Search engine Google has disappointed Wall Street by failing to sell as much advertising during the holiday season as it expected.
According to Reuters, the outfit's shares fell by nine percent as the company announced that it underperformed on both revenue and earnings in the fourth quarter.
Wall Street growled at the news that there had been an eight percent drop in cost-per-click, which is the amount of money paid by marketers to the company for search ads. It had expected there to be a rise in this figure.
Mayuresh Masurekar, an analyst at Colins Stewart, told Reuters that analysts were worried that this could be something which is going to continue because the nature of the business has changed.
Google executives did reel off a number of figures during the conference call that highlighted progress in newer businesses such as display advertising, mobile and social networking. But this good news did not balance worries that its core business, advertising revenue, was suffering for the first time in two years.

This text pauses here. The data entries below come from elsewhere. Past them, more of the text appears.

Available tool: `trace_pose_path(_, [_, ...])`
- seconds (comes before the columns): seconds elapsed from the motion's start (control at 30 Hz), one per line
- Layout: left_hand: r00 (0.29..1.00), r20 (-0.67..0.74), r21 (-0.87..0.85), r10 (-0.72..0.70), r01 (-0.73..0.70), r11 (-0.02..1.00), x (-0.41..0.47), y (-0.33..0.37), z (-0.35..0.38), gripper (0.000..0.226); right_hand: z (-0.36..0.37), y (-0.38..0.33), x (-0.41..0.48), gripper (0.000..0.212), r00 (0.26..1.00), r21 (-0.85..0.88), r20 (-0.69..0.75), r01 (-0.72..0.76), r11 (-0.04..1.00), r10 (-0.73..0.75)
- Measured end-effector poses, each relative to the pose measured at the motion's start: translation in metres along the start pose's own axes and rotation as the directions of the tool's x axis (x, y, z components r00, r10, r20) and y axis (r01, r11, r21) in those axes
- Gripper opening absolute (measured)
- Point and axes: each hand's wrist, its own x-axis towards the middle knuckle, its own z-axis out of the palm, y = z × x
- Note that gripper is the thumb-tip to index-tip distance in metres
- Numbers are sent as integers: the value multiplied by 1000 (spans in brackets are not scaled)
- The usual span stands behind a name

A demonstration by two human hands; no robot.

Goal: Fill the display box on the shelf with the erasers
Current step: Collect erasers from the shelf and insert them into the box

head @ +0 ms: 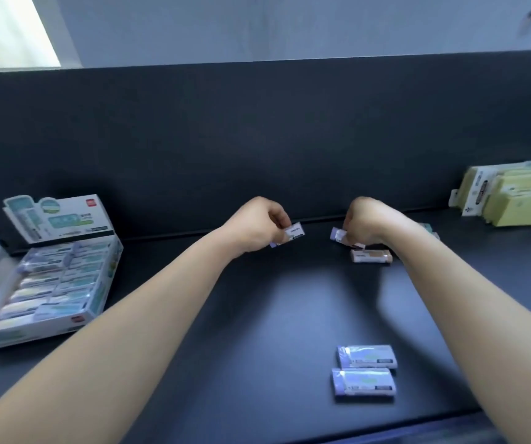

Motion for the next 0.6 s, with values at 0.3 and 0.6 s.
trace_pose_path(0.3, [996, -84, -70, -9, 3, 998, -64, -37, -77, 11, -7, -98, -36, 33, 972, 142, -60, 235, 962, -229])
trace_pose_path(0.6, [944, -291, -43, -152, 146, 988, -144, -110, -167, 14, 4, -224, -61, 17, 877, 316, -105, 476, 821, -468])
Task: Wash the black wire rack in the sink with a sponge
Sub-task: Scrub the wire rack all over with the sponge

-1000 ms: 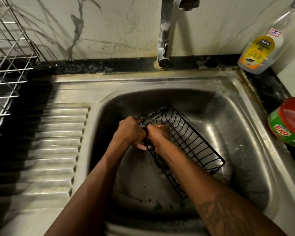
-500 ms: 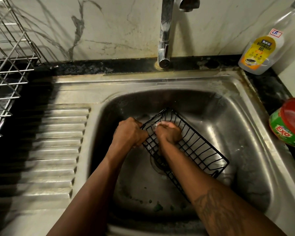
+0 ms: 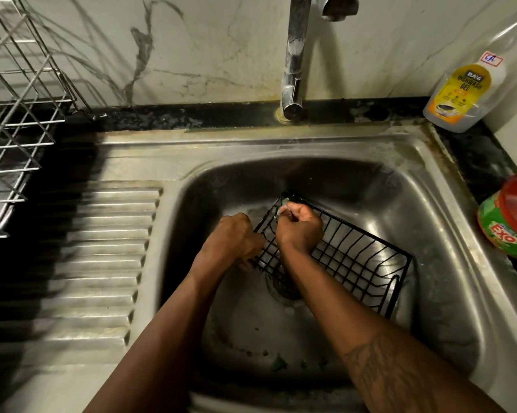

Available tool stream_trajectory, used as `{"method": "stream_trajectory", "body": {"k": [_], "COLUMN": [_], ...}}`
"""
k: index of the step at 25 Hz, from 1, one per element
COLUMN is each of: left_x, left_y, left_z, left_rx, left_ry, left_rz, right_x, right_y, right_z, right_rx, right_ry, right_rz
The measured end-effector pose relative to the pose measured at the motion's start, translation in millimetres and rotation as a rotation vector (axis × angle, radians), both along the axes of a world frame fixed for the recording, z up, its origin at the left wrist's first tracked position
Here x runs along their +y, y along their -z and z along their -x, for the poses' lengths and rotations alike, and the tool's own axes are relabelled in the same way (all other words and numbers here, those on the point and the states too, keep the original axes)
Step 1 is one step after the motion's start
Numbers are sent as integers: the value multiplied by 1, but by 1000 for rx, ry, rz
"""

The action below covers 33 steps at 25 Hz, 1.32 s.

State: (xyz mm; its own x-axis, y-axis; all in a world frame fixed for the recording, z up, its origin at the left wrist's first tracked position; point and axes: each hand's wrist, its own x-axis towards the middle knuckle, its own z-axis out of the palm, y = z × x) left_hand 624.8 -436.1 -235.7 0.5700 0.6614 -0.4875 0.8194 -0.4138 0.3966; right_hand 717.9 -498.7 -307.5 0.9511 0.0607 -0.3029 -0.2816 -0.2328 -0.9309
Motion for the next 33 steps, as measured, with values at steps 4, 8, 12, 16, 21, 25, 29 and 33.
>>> {"method": "stream_trajectory", "body": {"k": [4,8,12,16,21,25,29,33], "left_x": [4,8,5,5,12,11,8,8], "left_y": [-7,-14,-17,-9,1,-2,-11,-1], "left_z": [-2,-4,-6,-10,-13,-13,-10,-9], "left_rx": [-55,-153,-115,-101,-121,-94,-48,-151], "left_ry": [-68,-118,-103,-204,-312,-307,-295,-324], "left_rz": [-87,-68,163,351,386,425,423,463], "right_x": [5,8,11,-4,-27,-14,-11,-36], "right_y": [8,-10,-21,-18,-27,-30,-38,-46], "right_z": [4,11,7,2,-23,-2,7,-20], "right_rx": [83,-122,-384,-878,-862,-882,-857,-832], "right_ry": [-351,-418,-518,-566,-509,-782,-905,-735], "right_rz": [1,-155,-152,161,291,232,302,663]}}
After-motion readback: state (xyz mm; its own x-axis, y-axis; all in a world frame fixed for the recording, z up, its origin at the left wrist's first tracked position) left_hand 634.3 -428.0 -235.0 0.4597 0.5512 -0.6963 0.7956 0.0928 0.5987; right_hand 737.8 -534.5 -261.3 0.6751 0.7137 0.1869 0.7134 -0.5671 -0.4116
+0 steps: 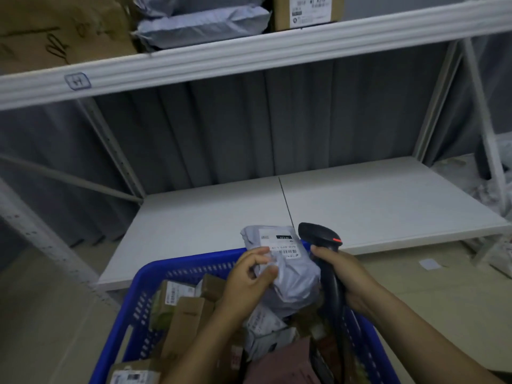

Chief Executive Larry Page appeared to get cross at analysts who kept harping on over this point and during the conference call requested that "maybe we can get our next question not about cost-per-clicks."
The ad rates were down mostly because of foreign currency exchange fluctuations and changes to the company's advertising formats.
The new ad formats drove a sharp increase in the total number of clicks by websurfers on Google's search ads, even though some of the format changes impacted prices negatively.
However, some wondered whether Google's mobile advertising, which is generally believed to command lower ad rates, played a bigger part in the CPC decline than Google let on.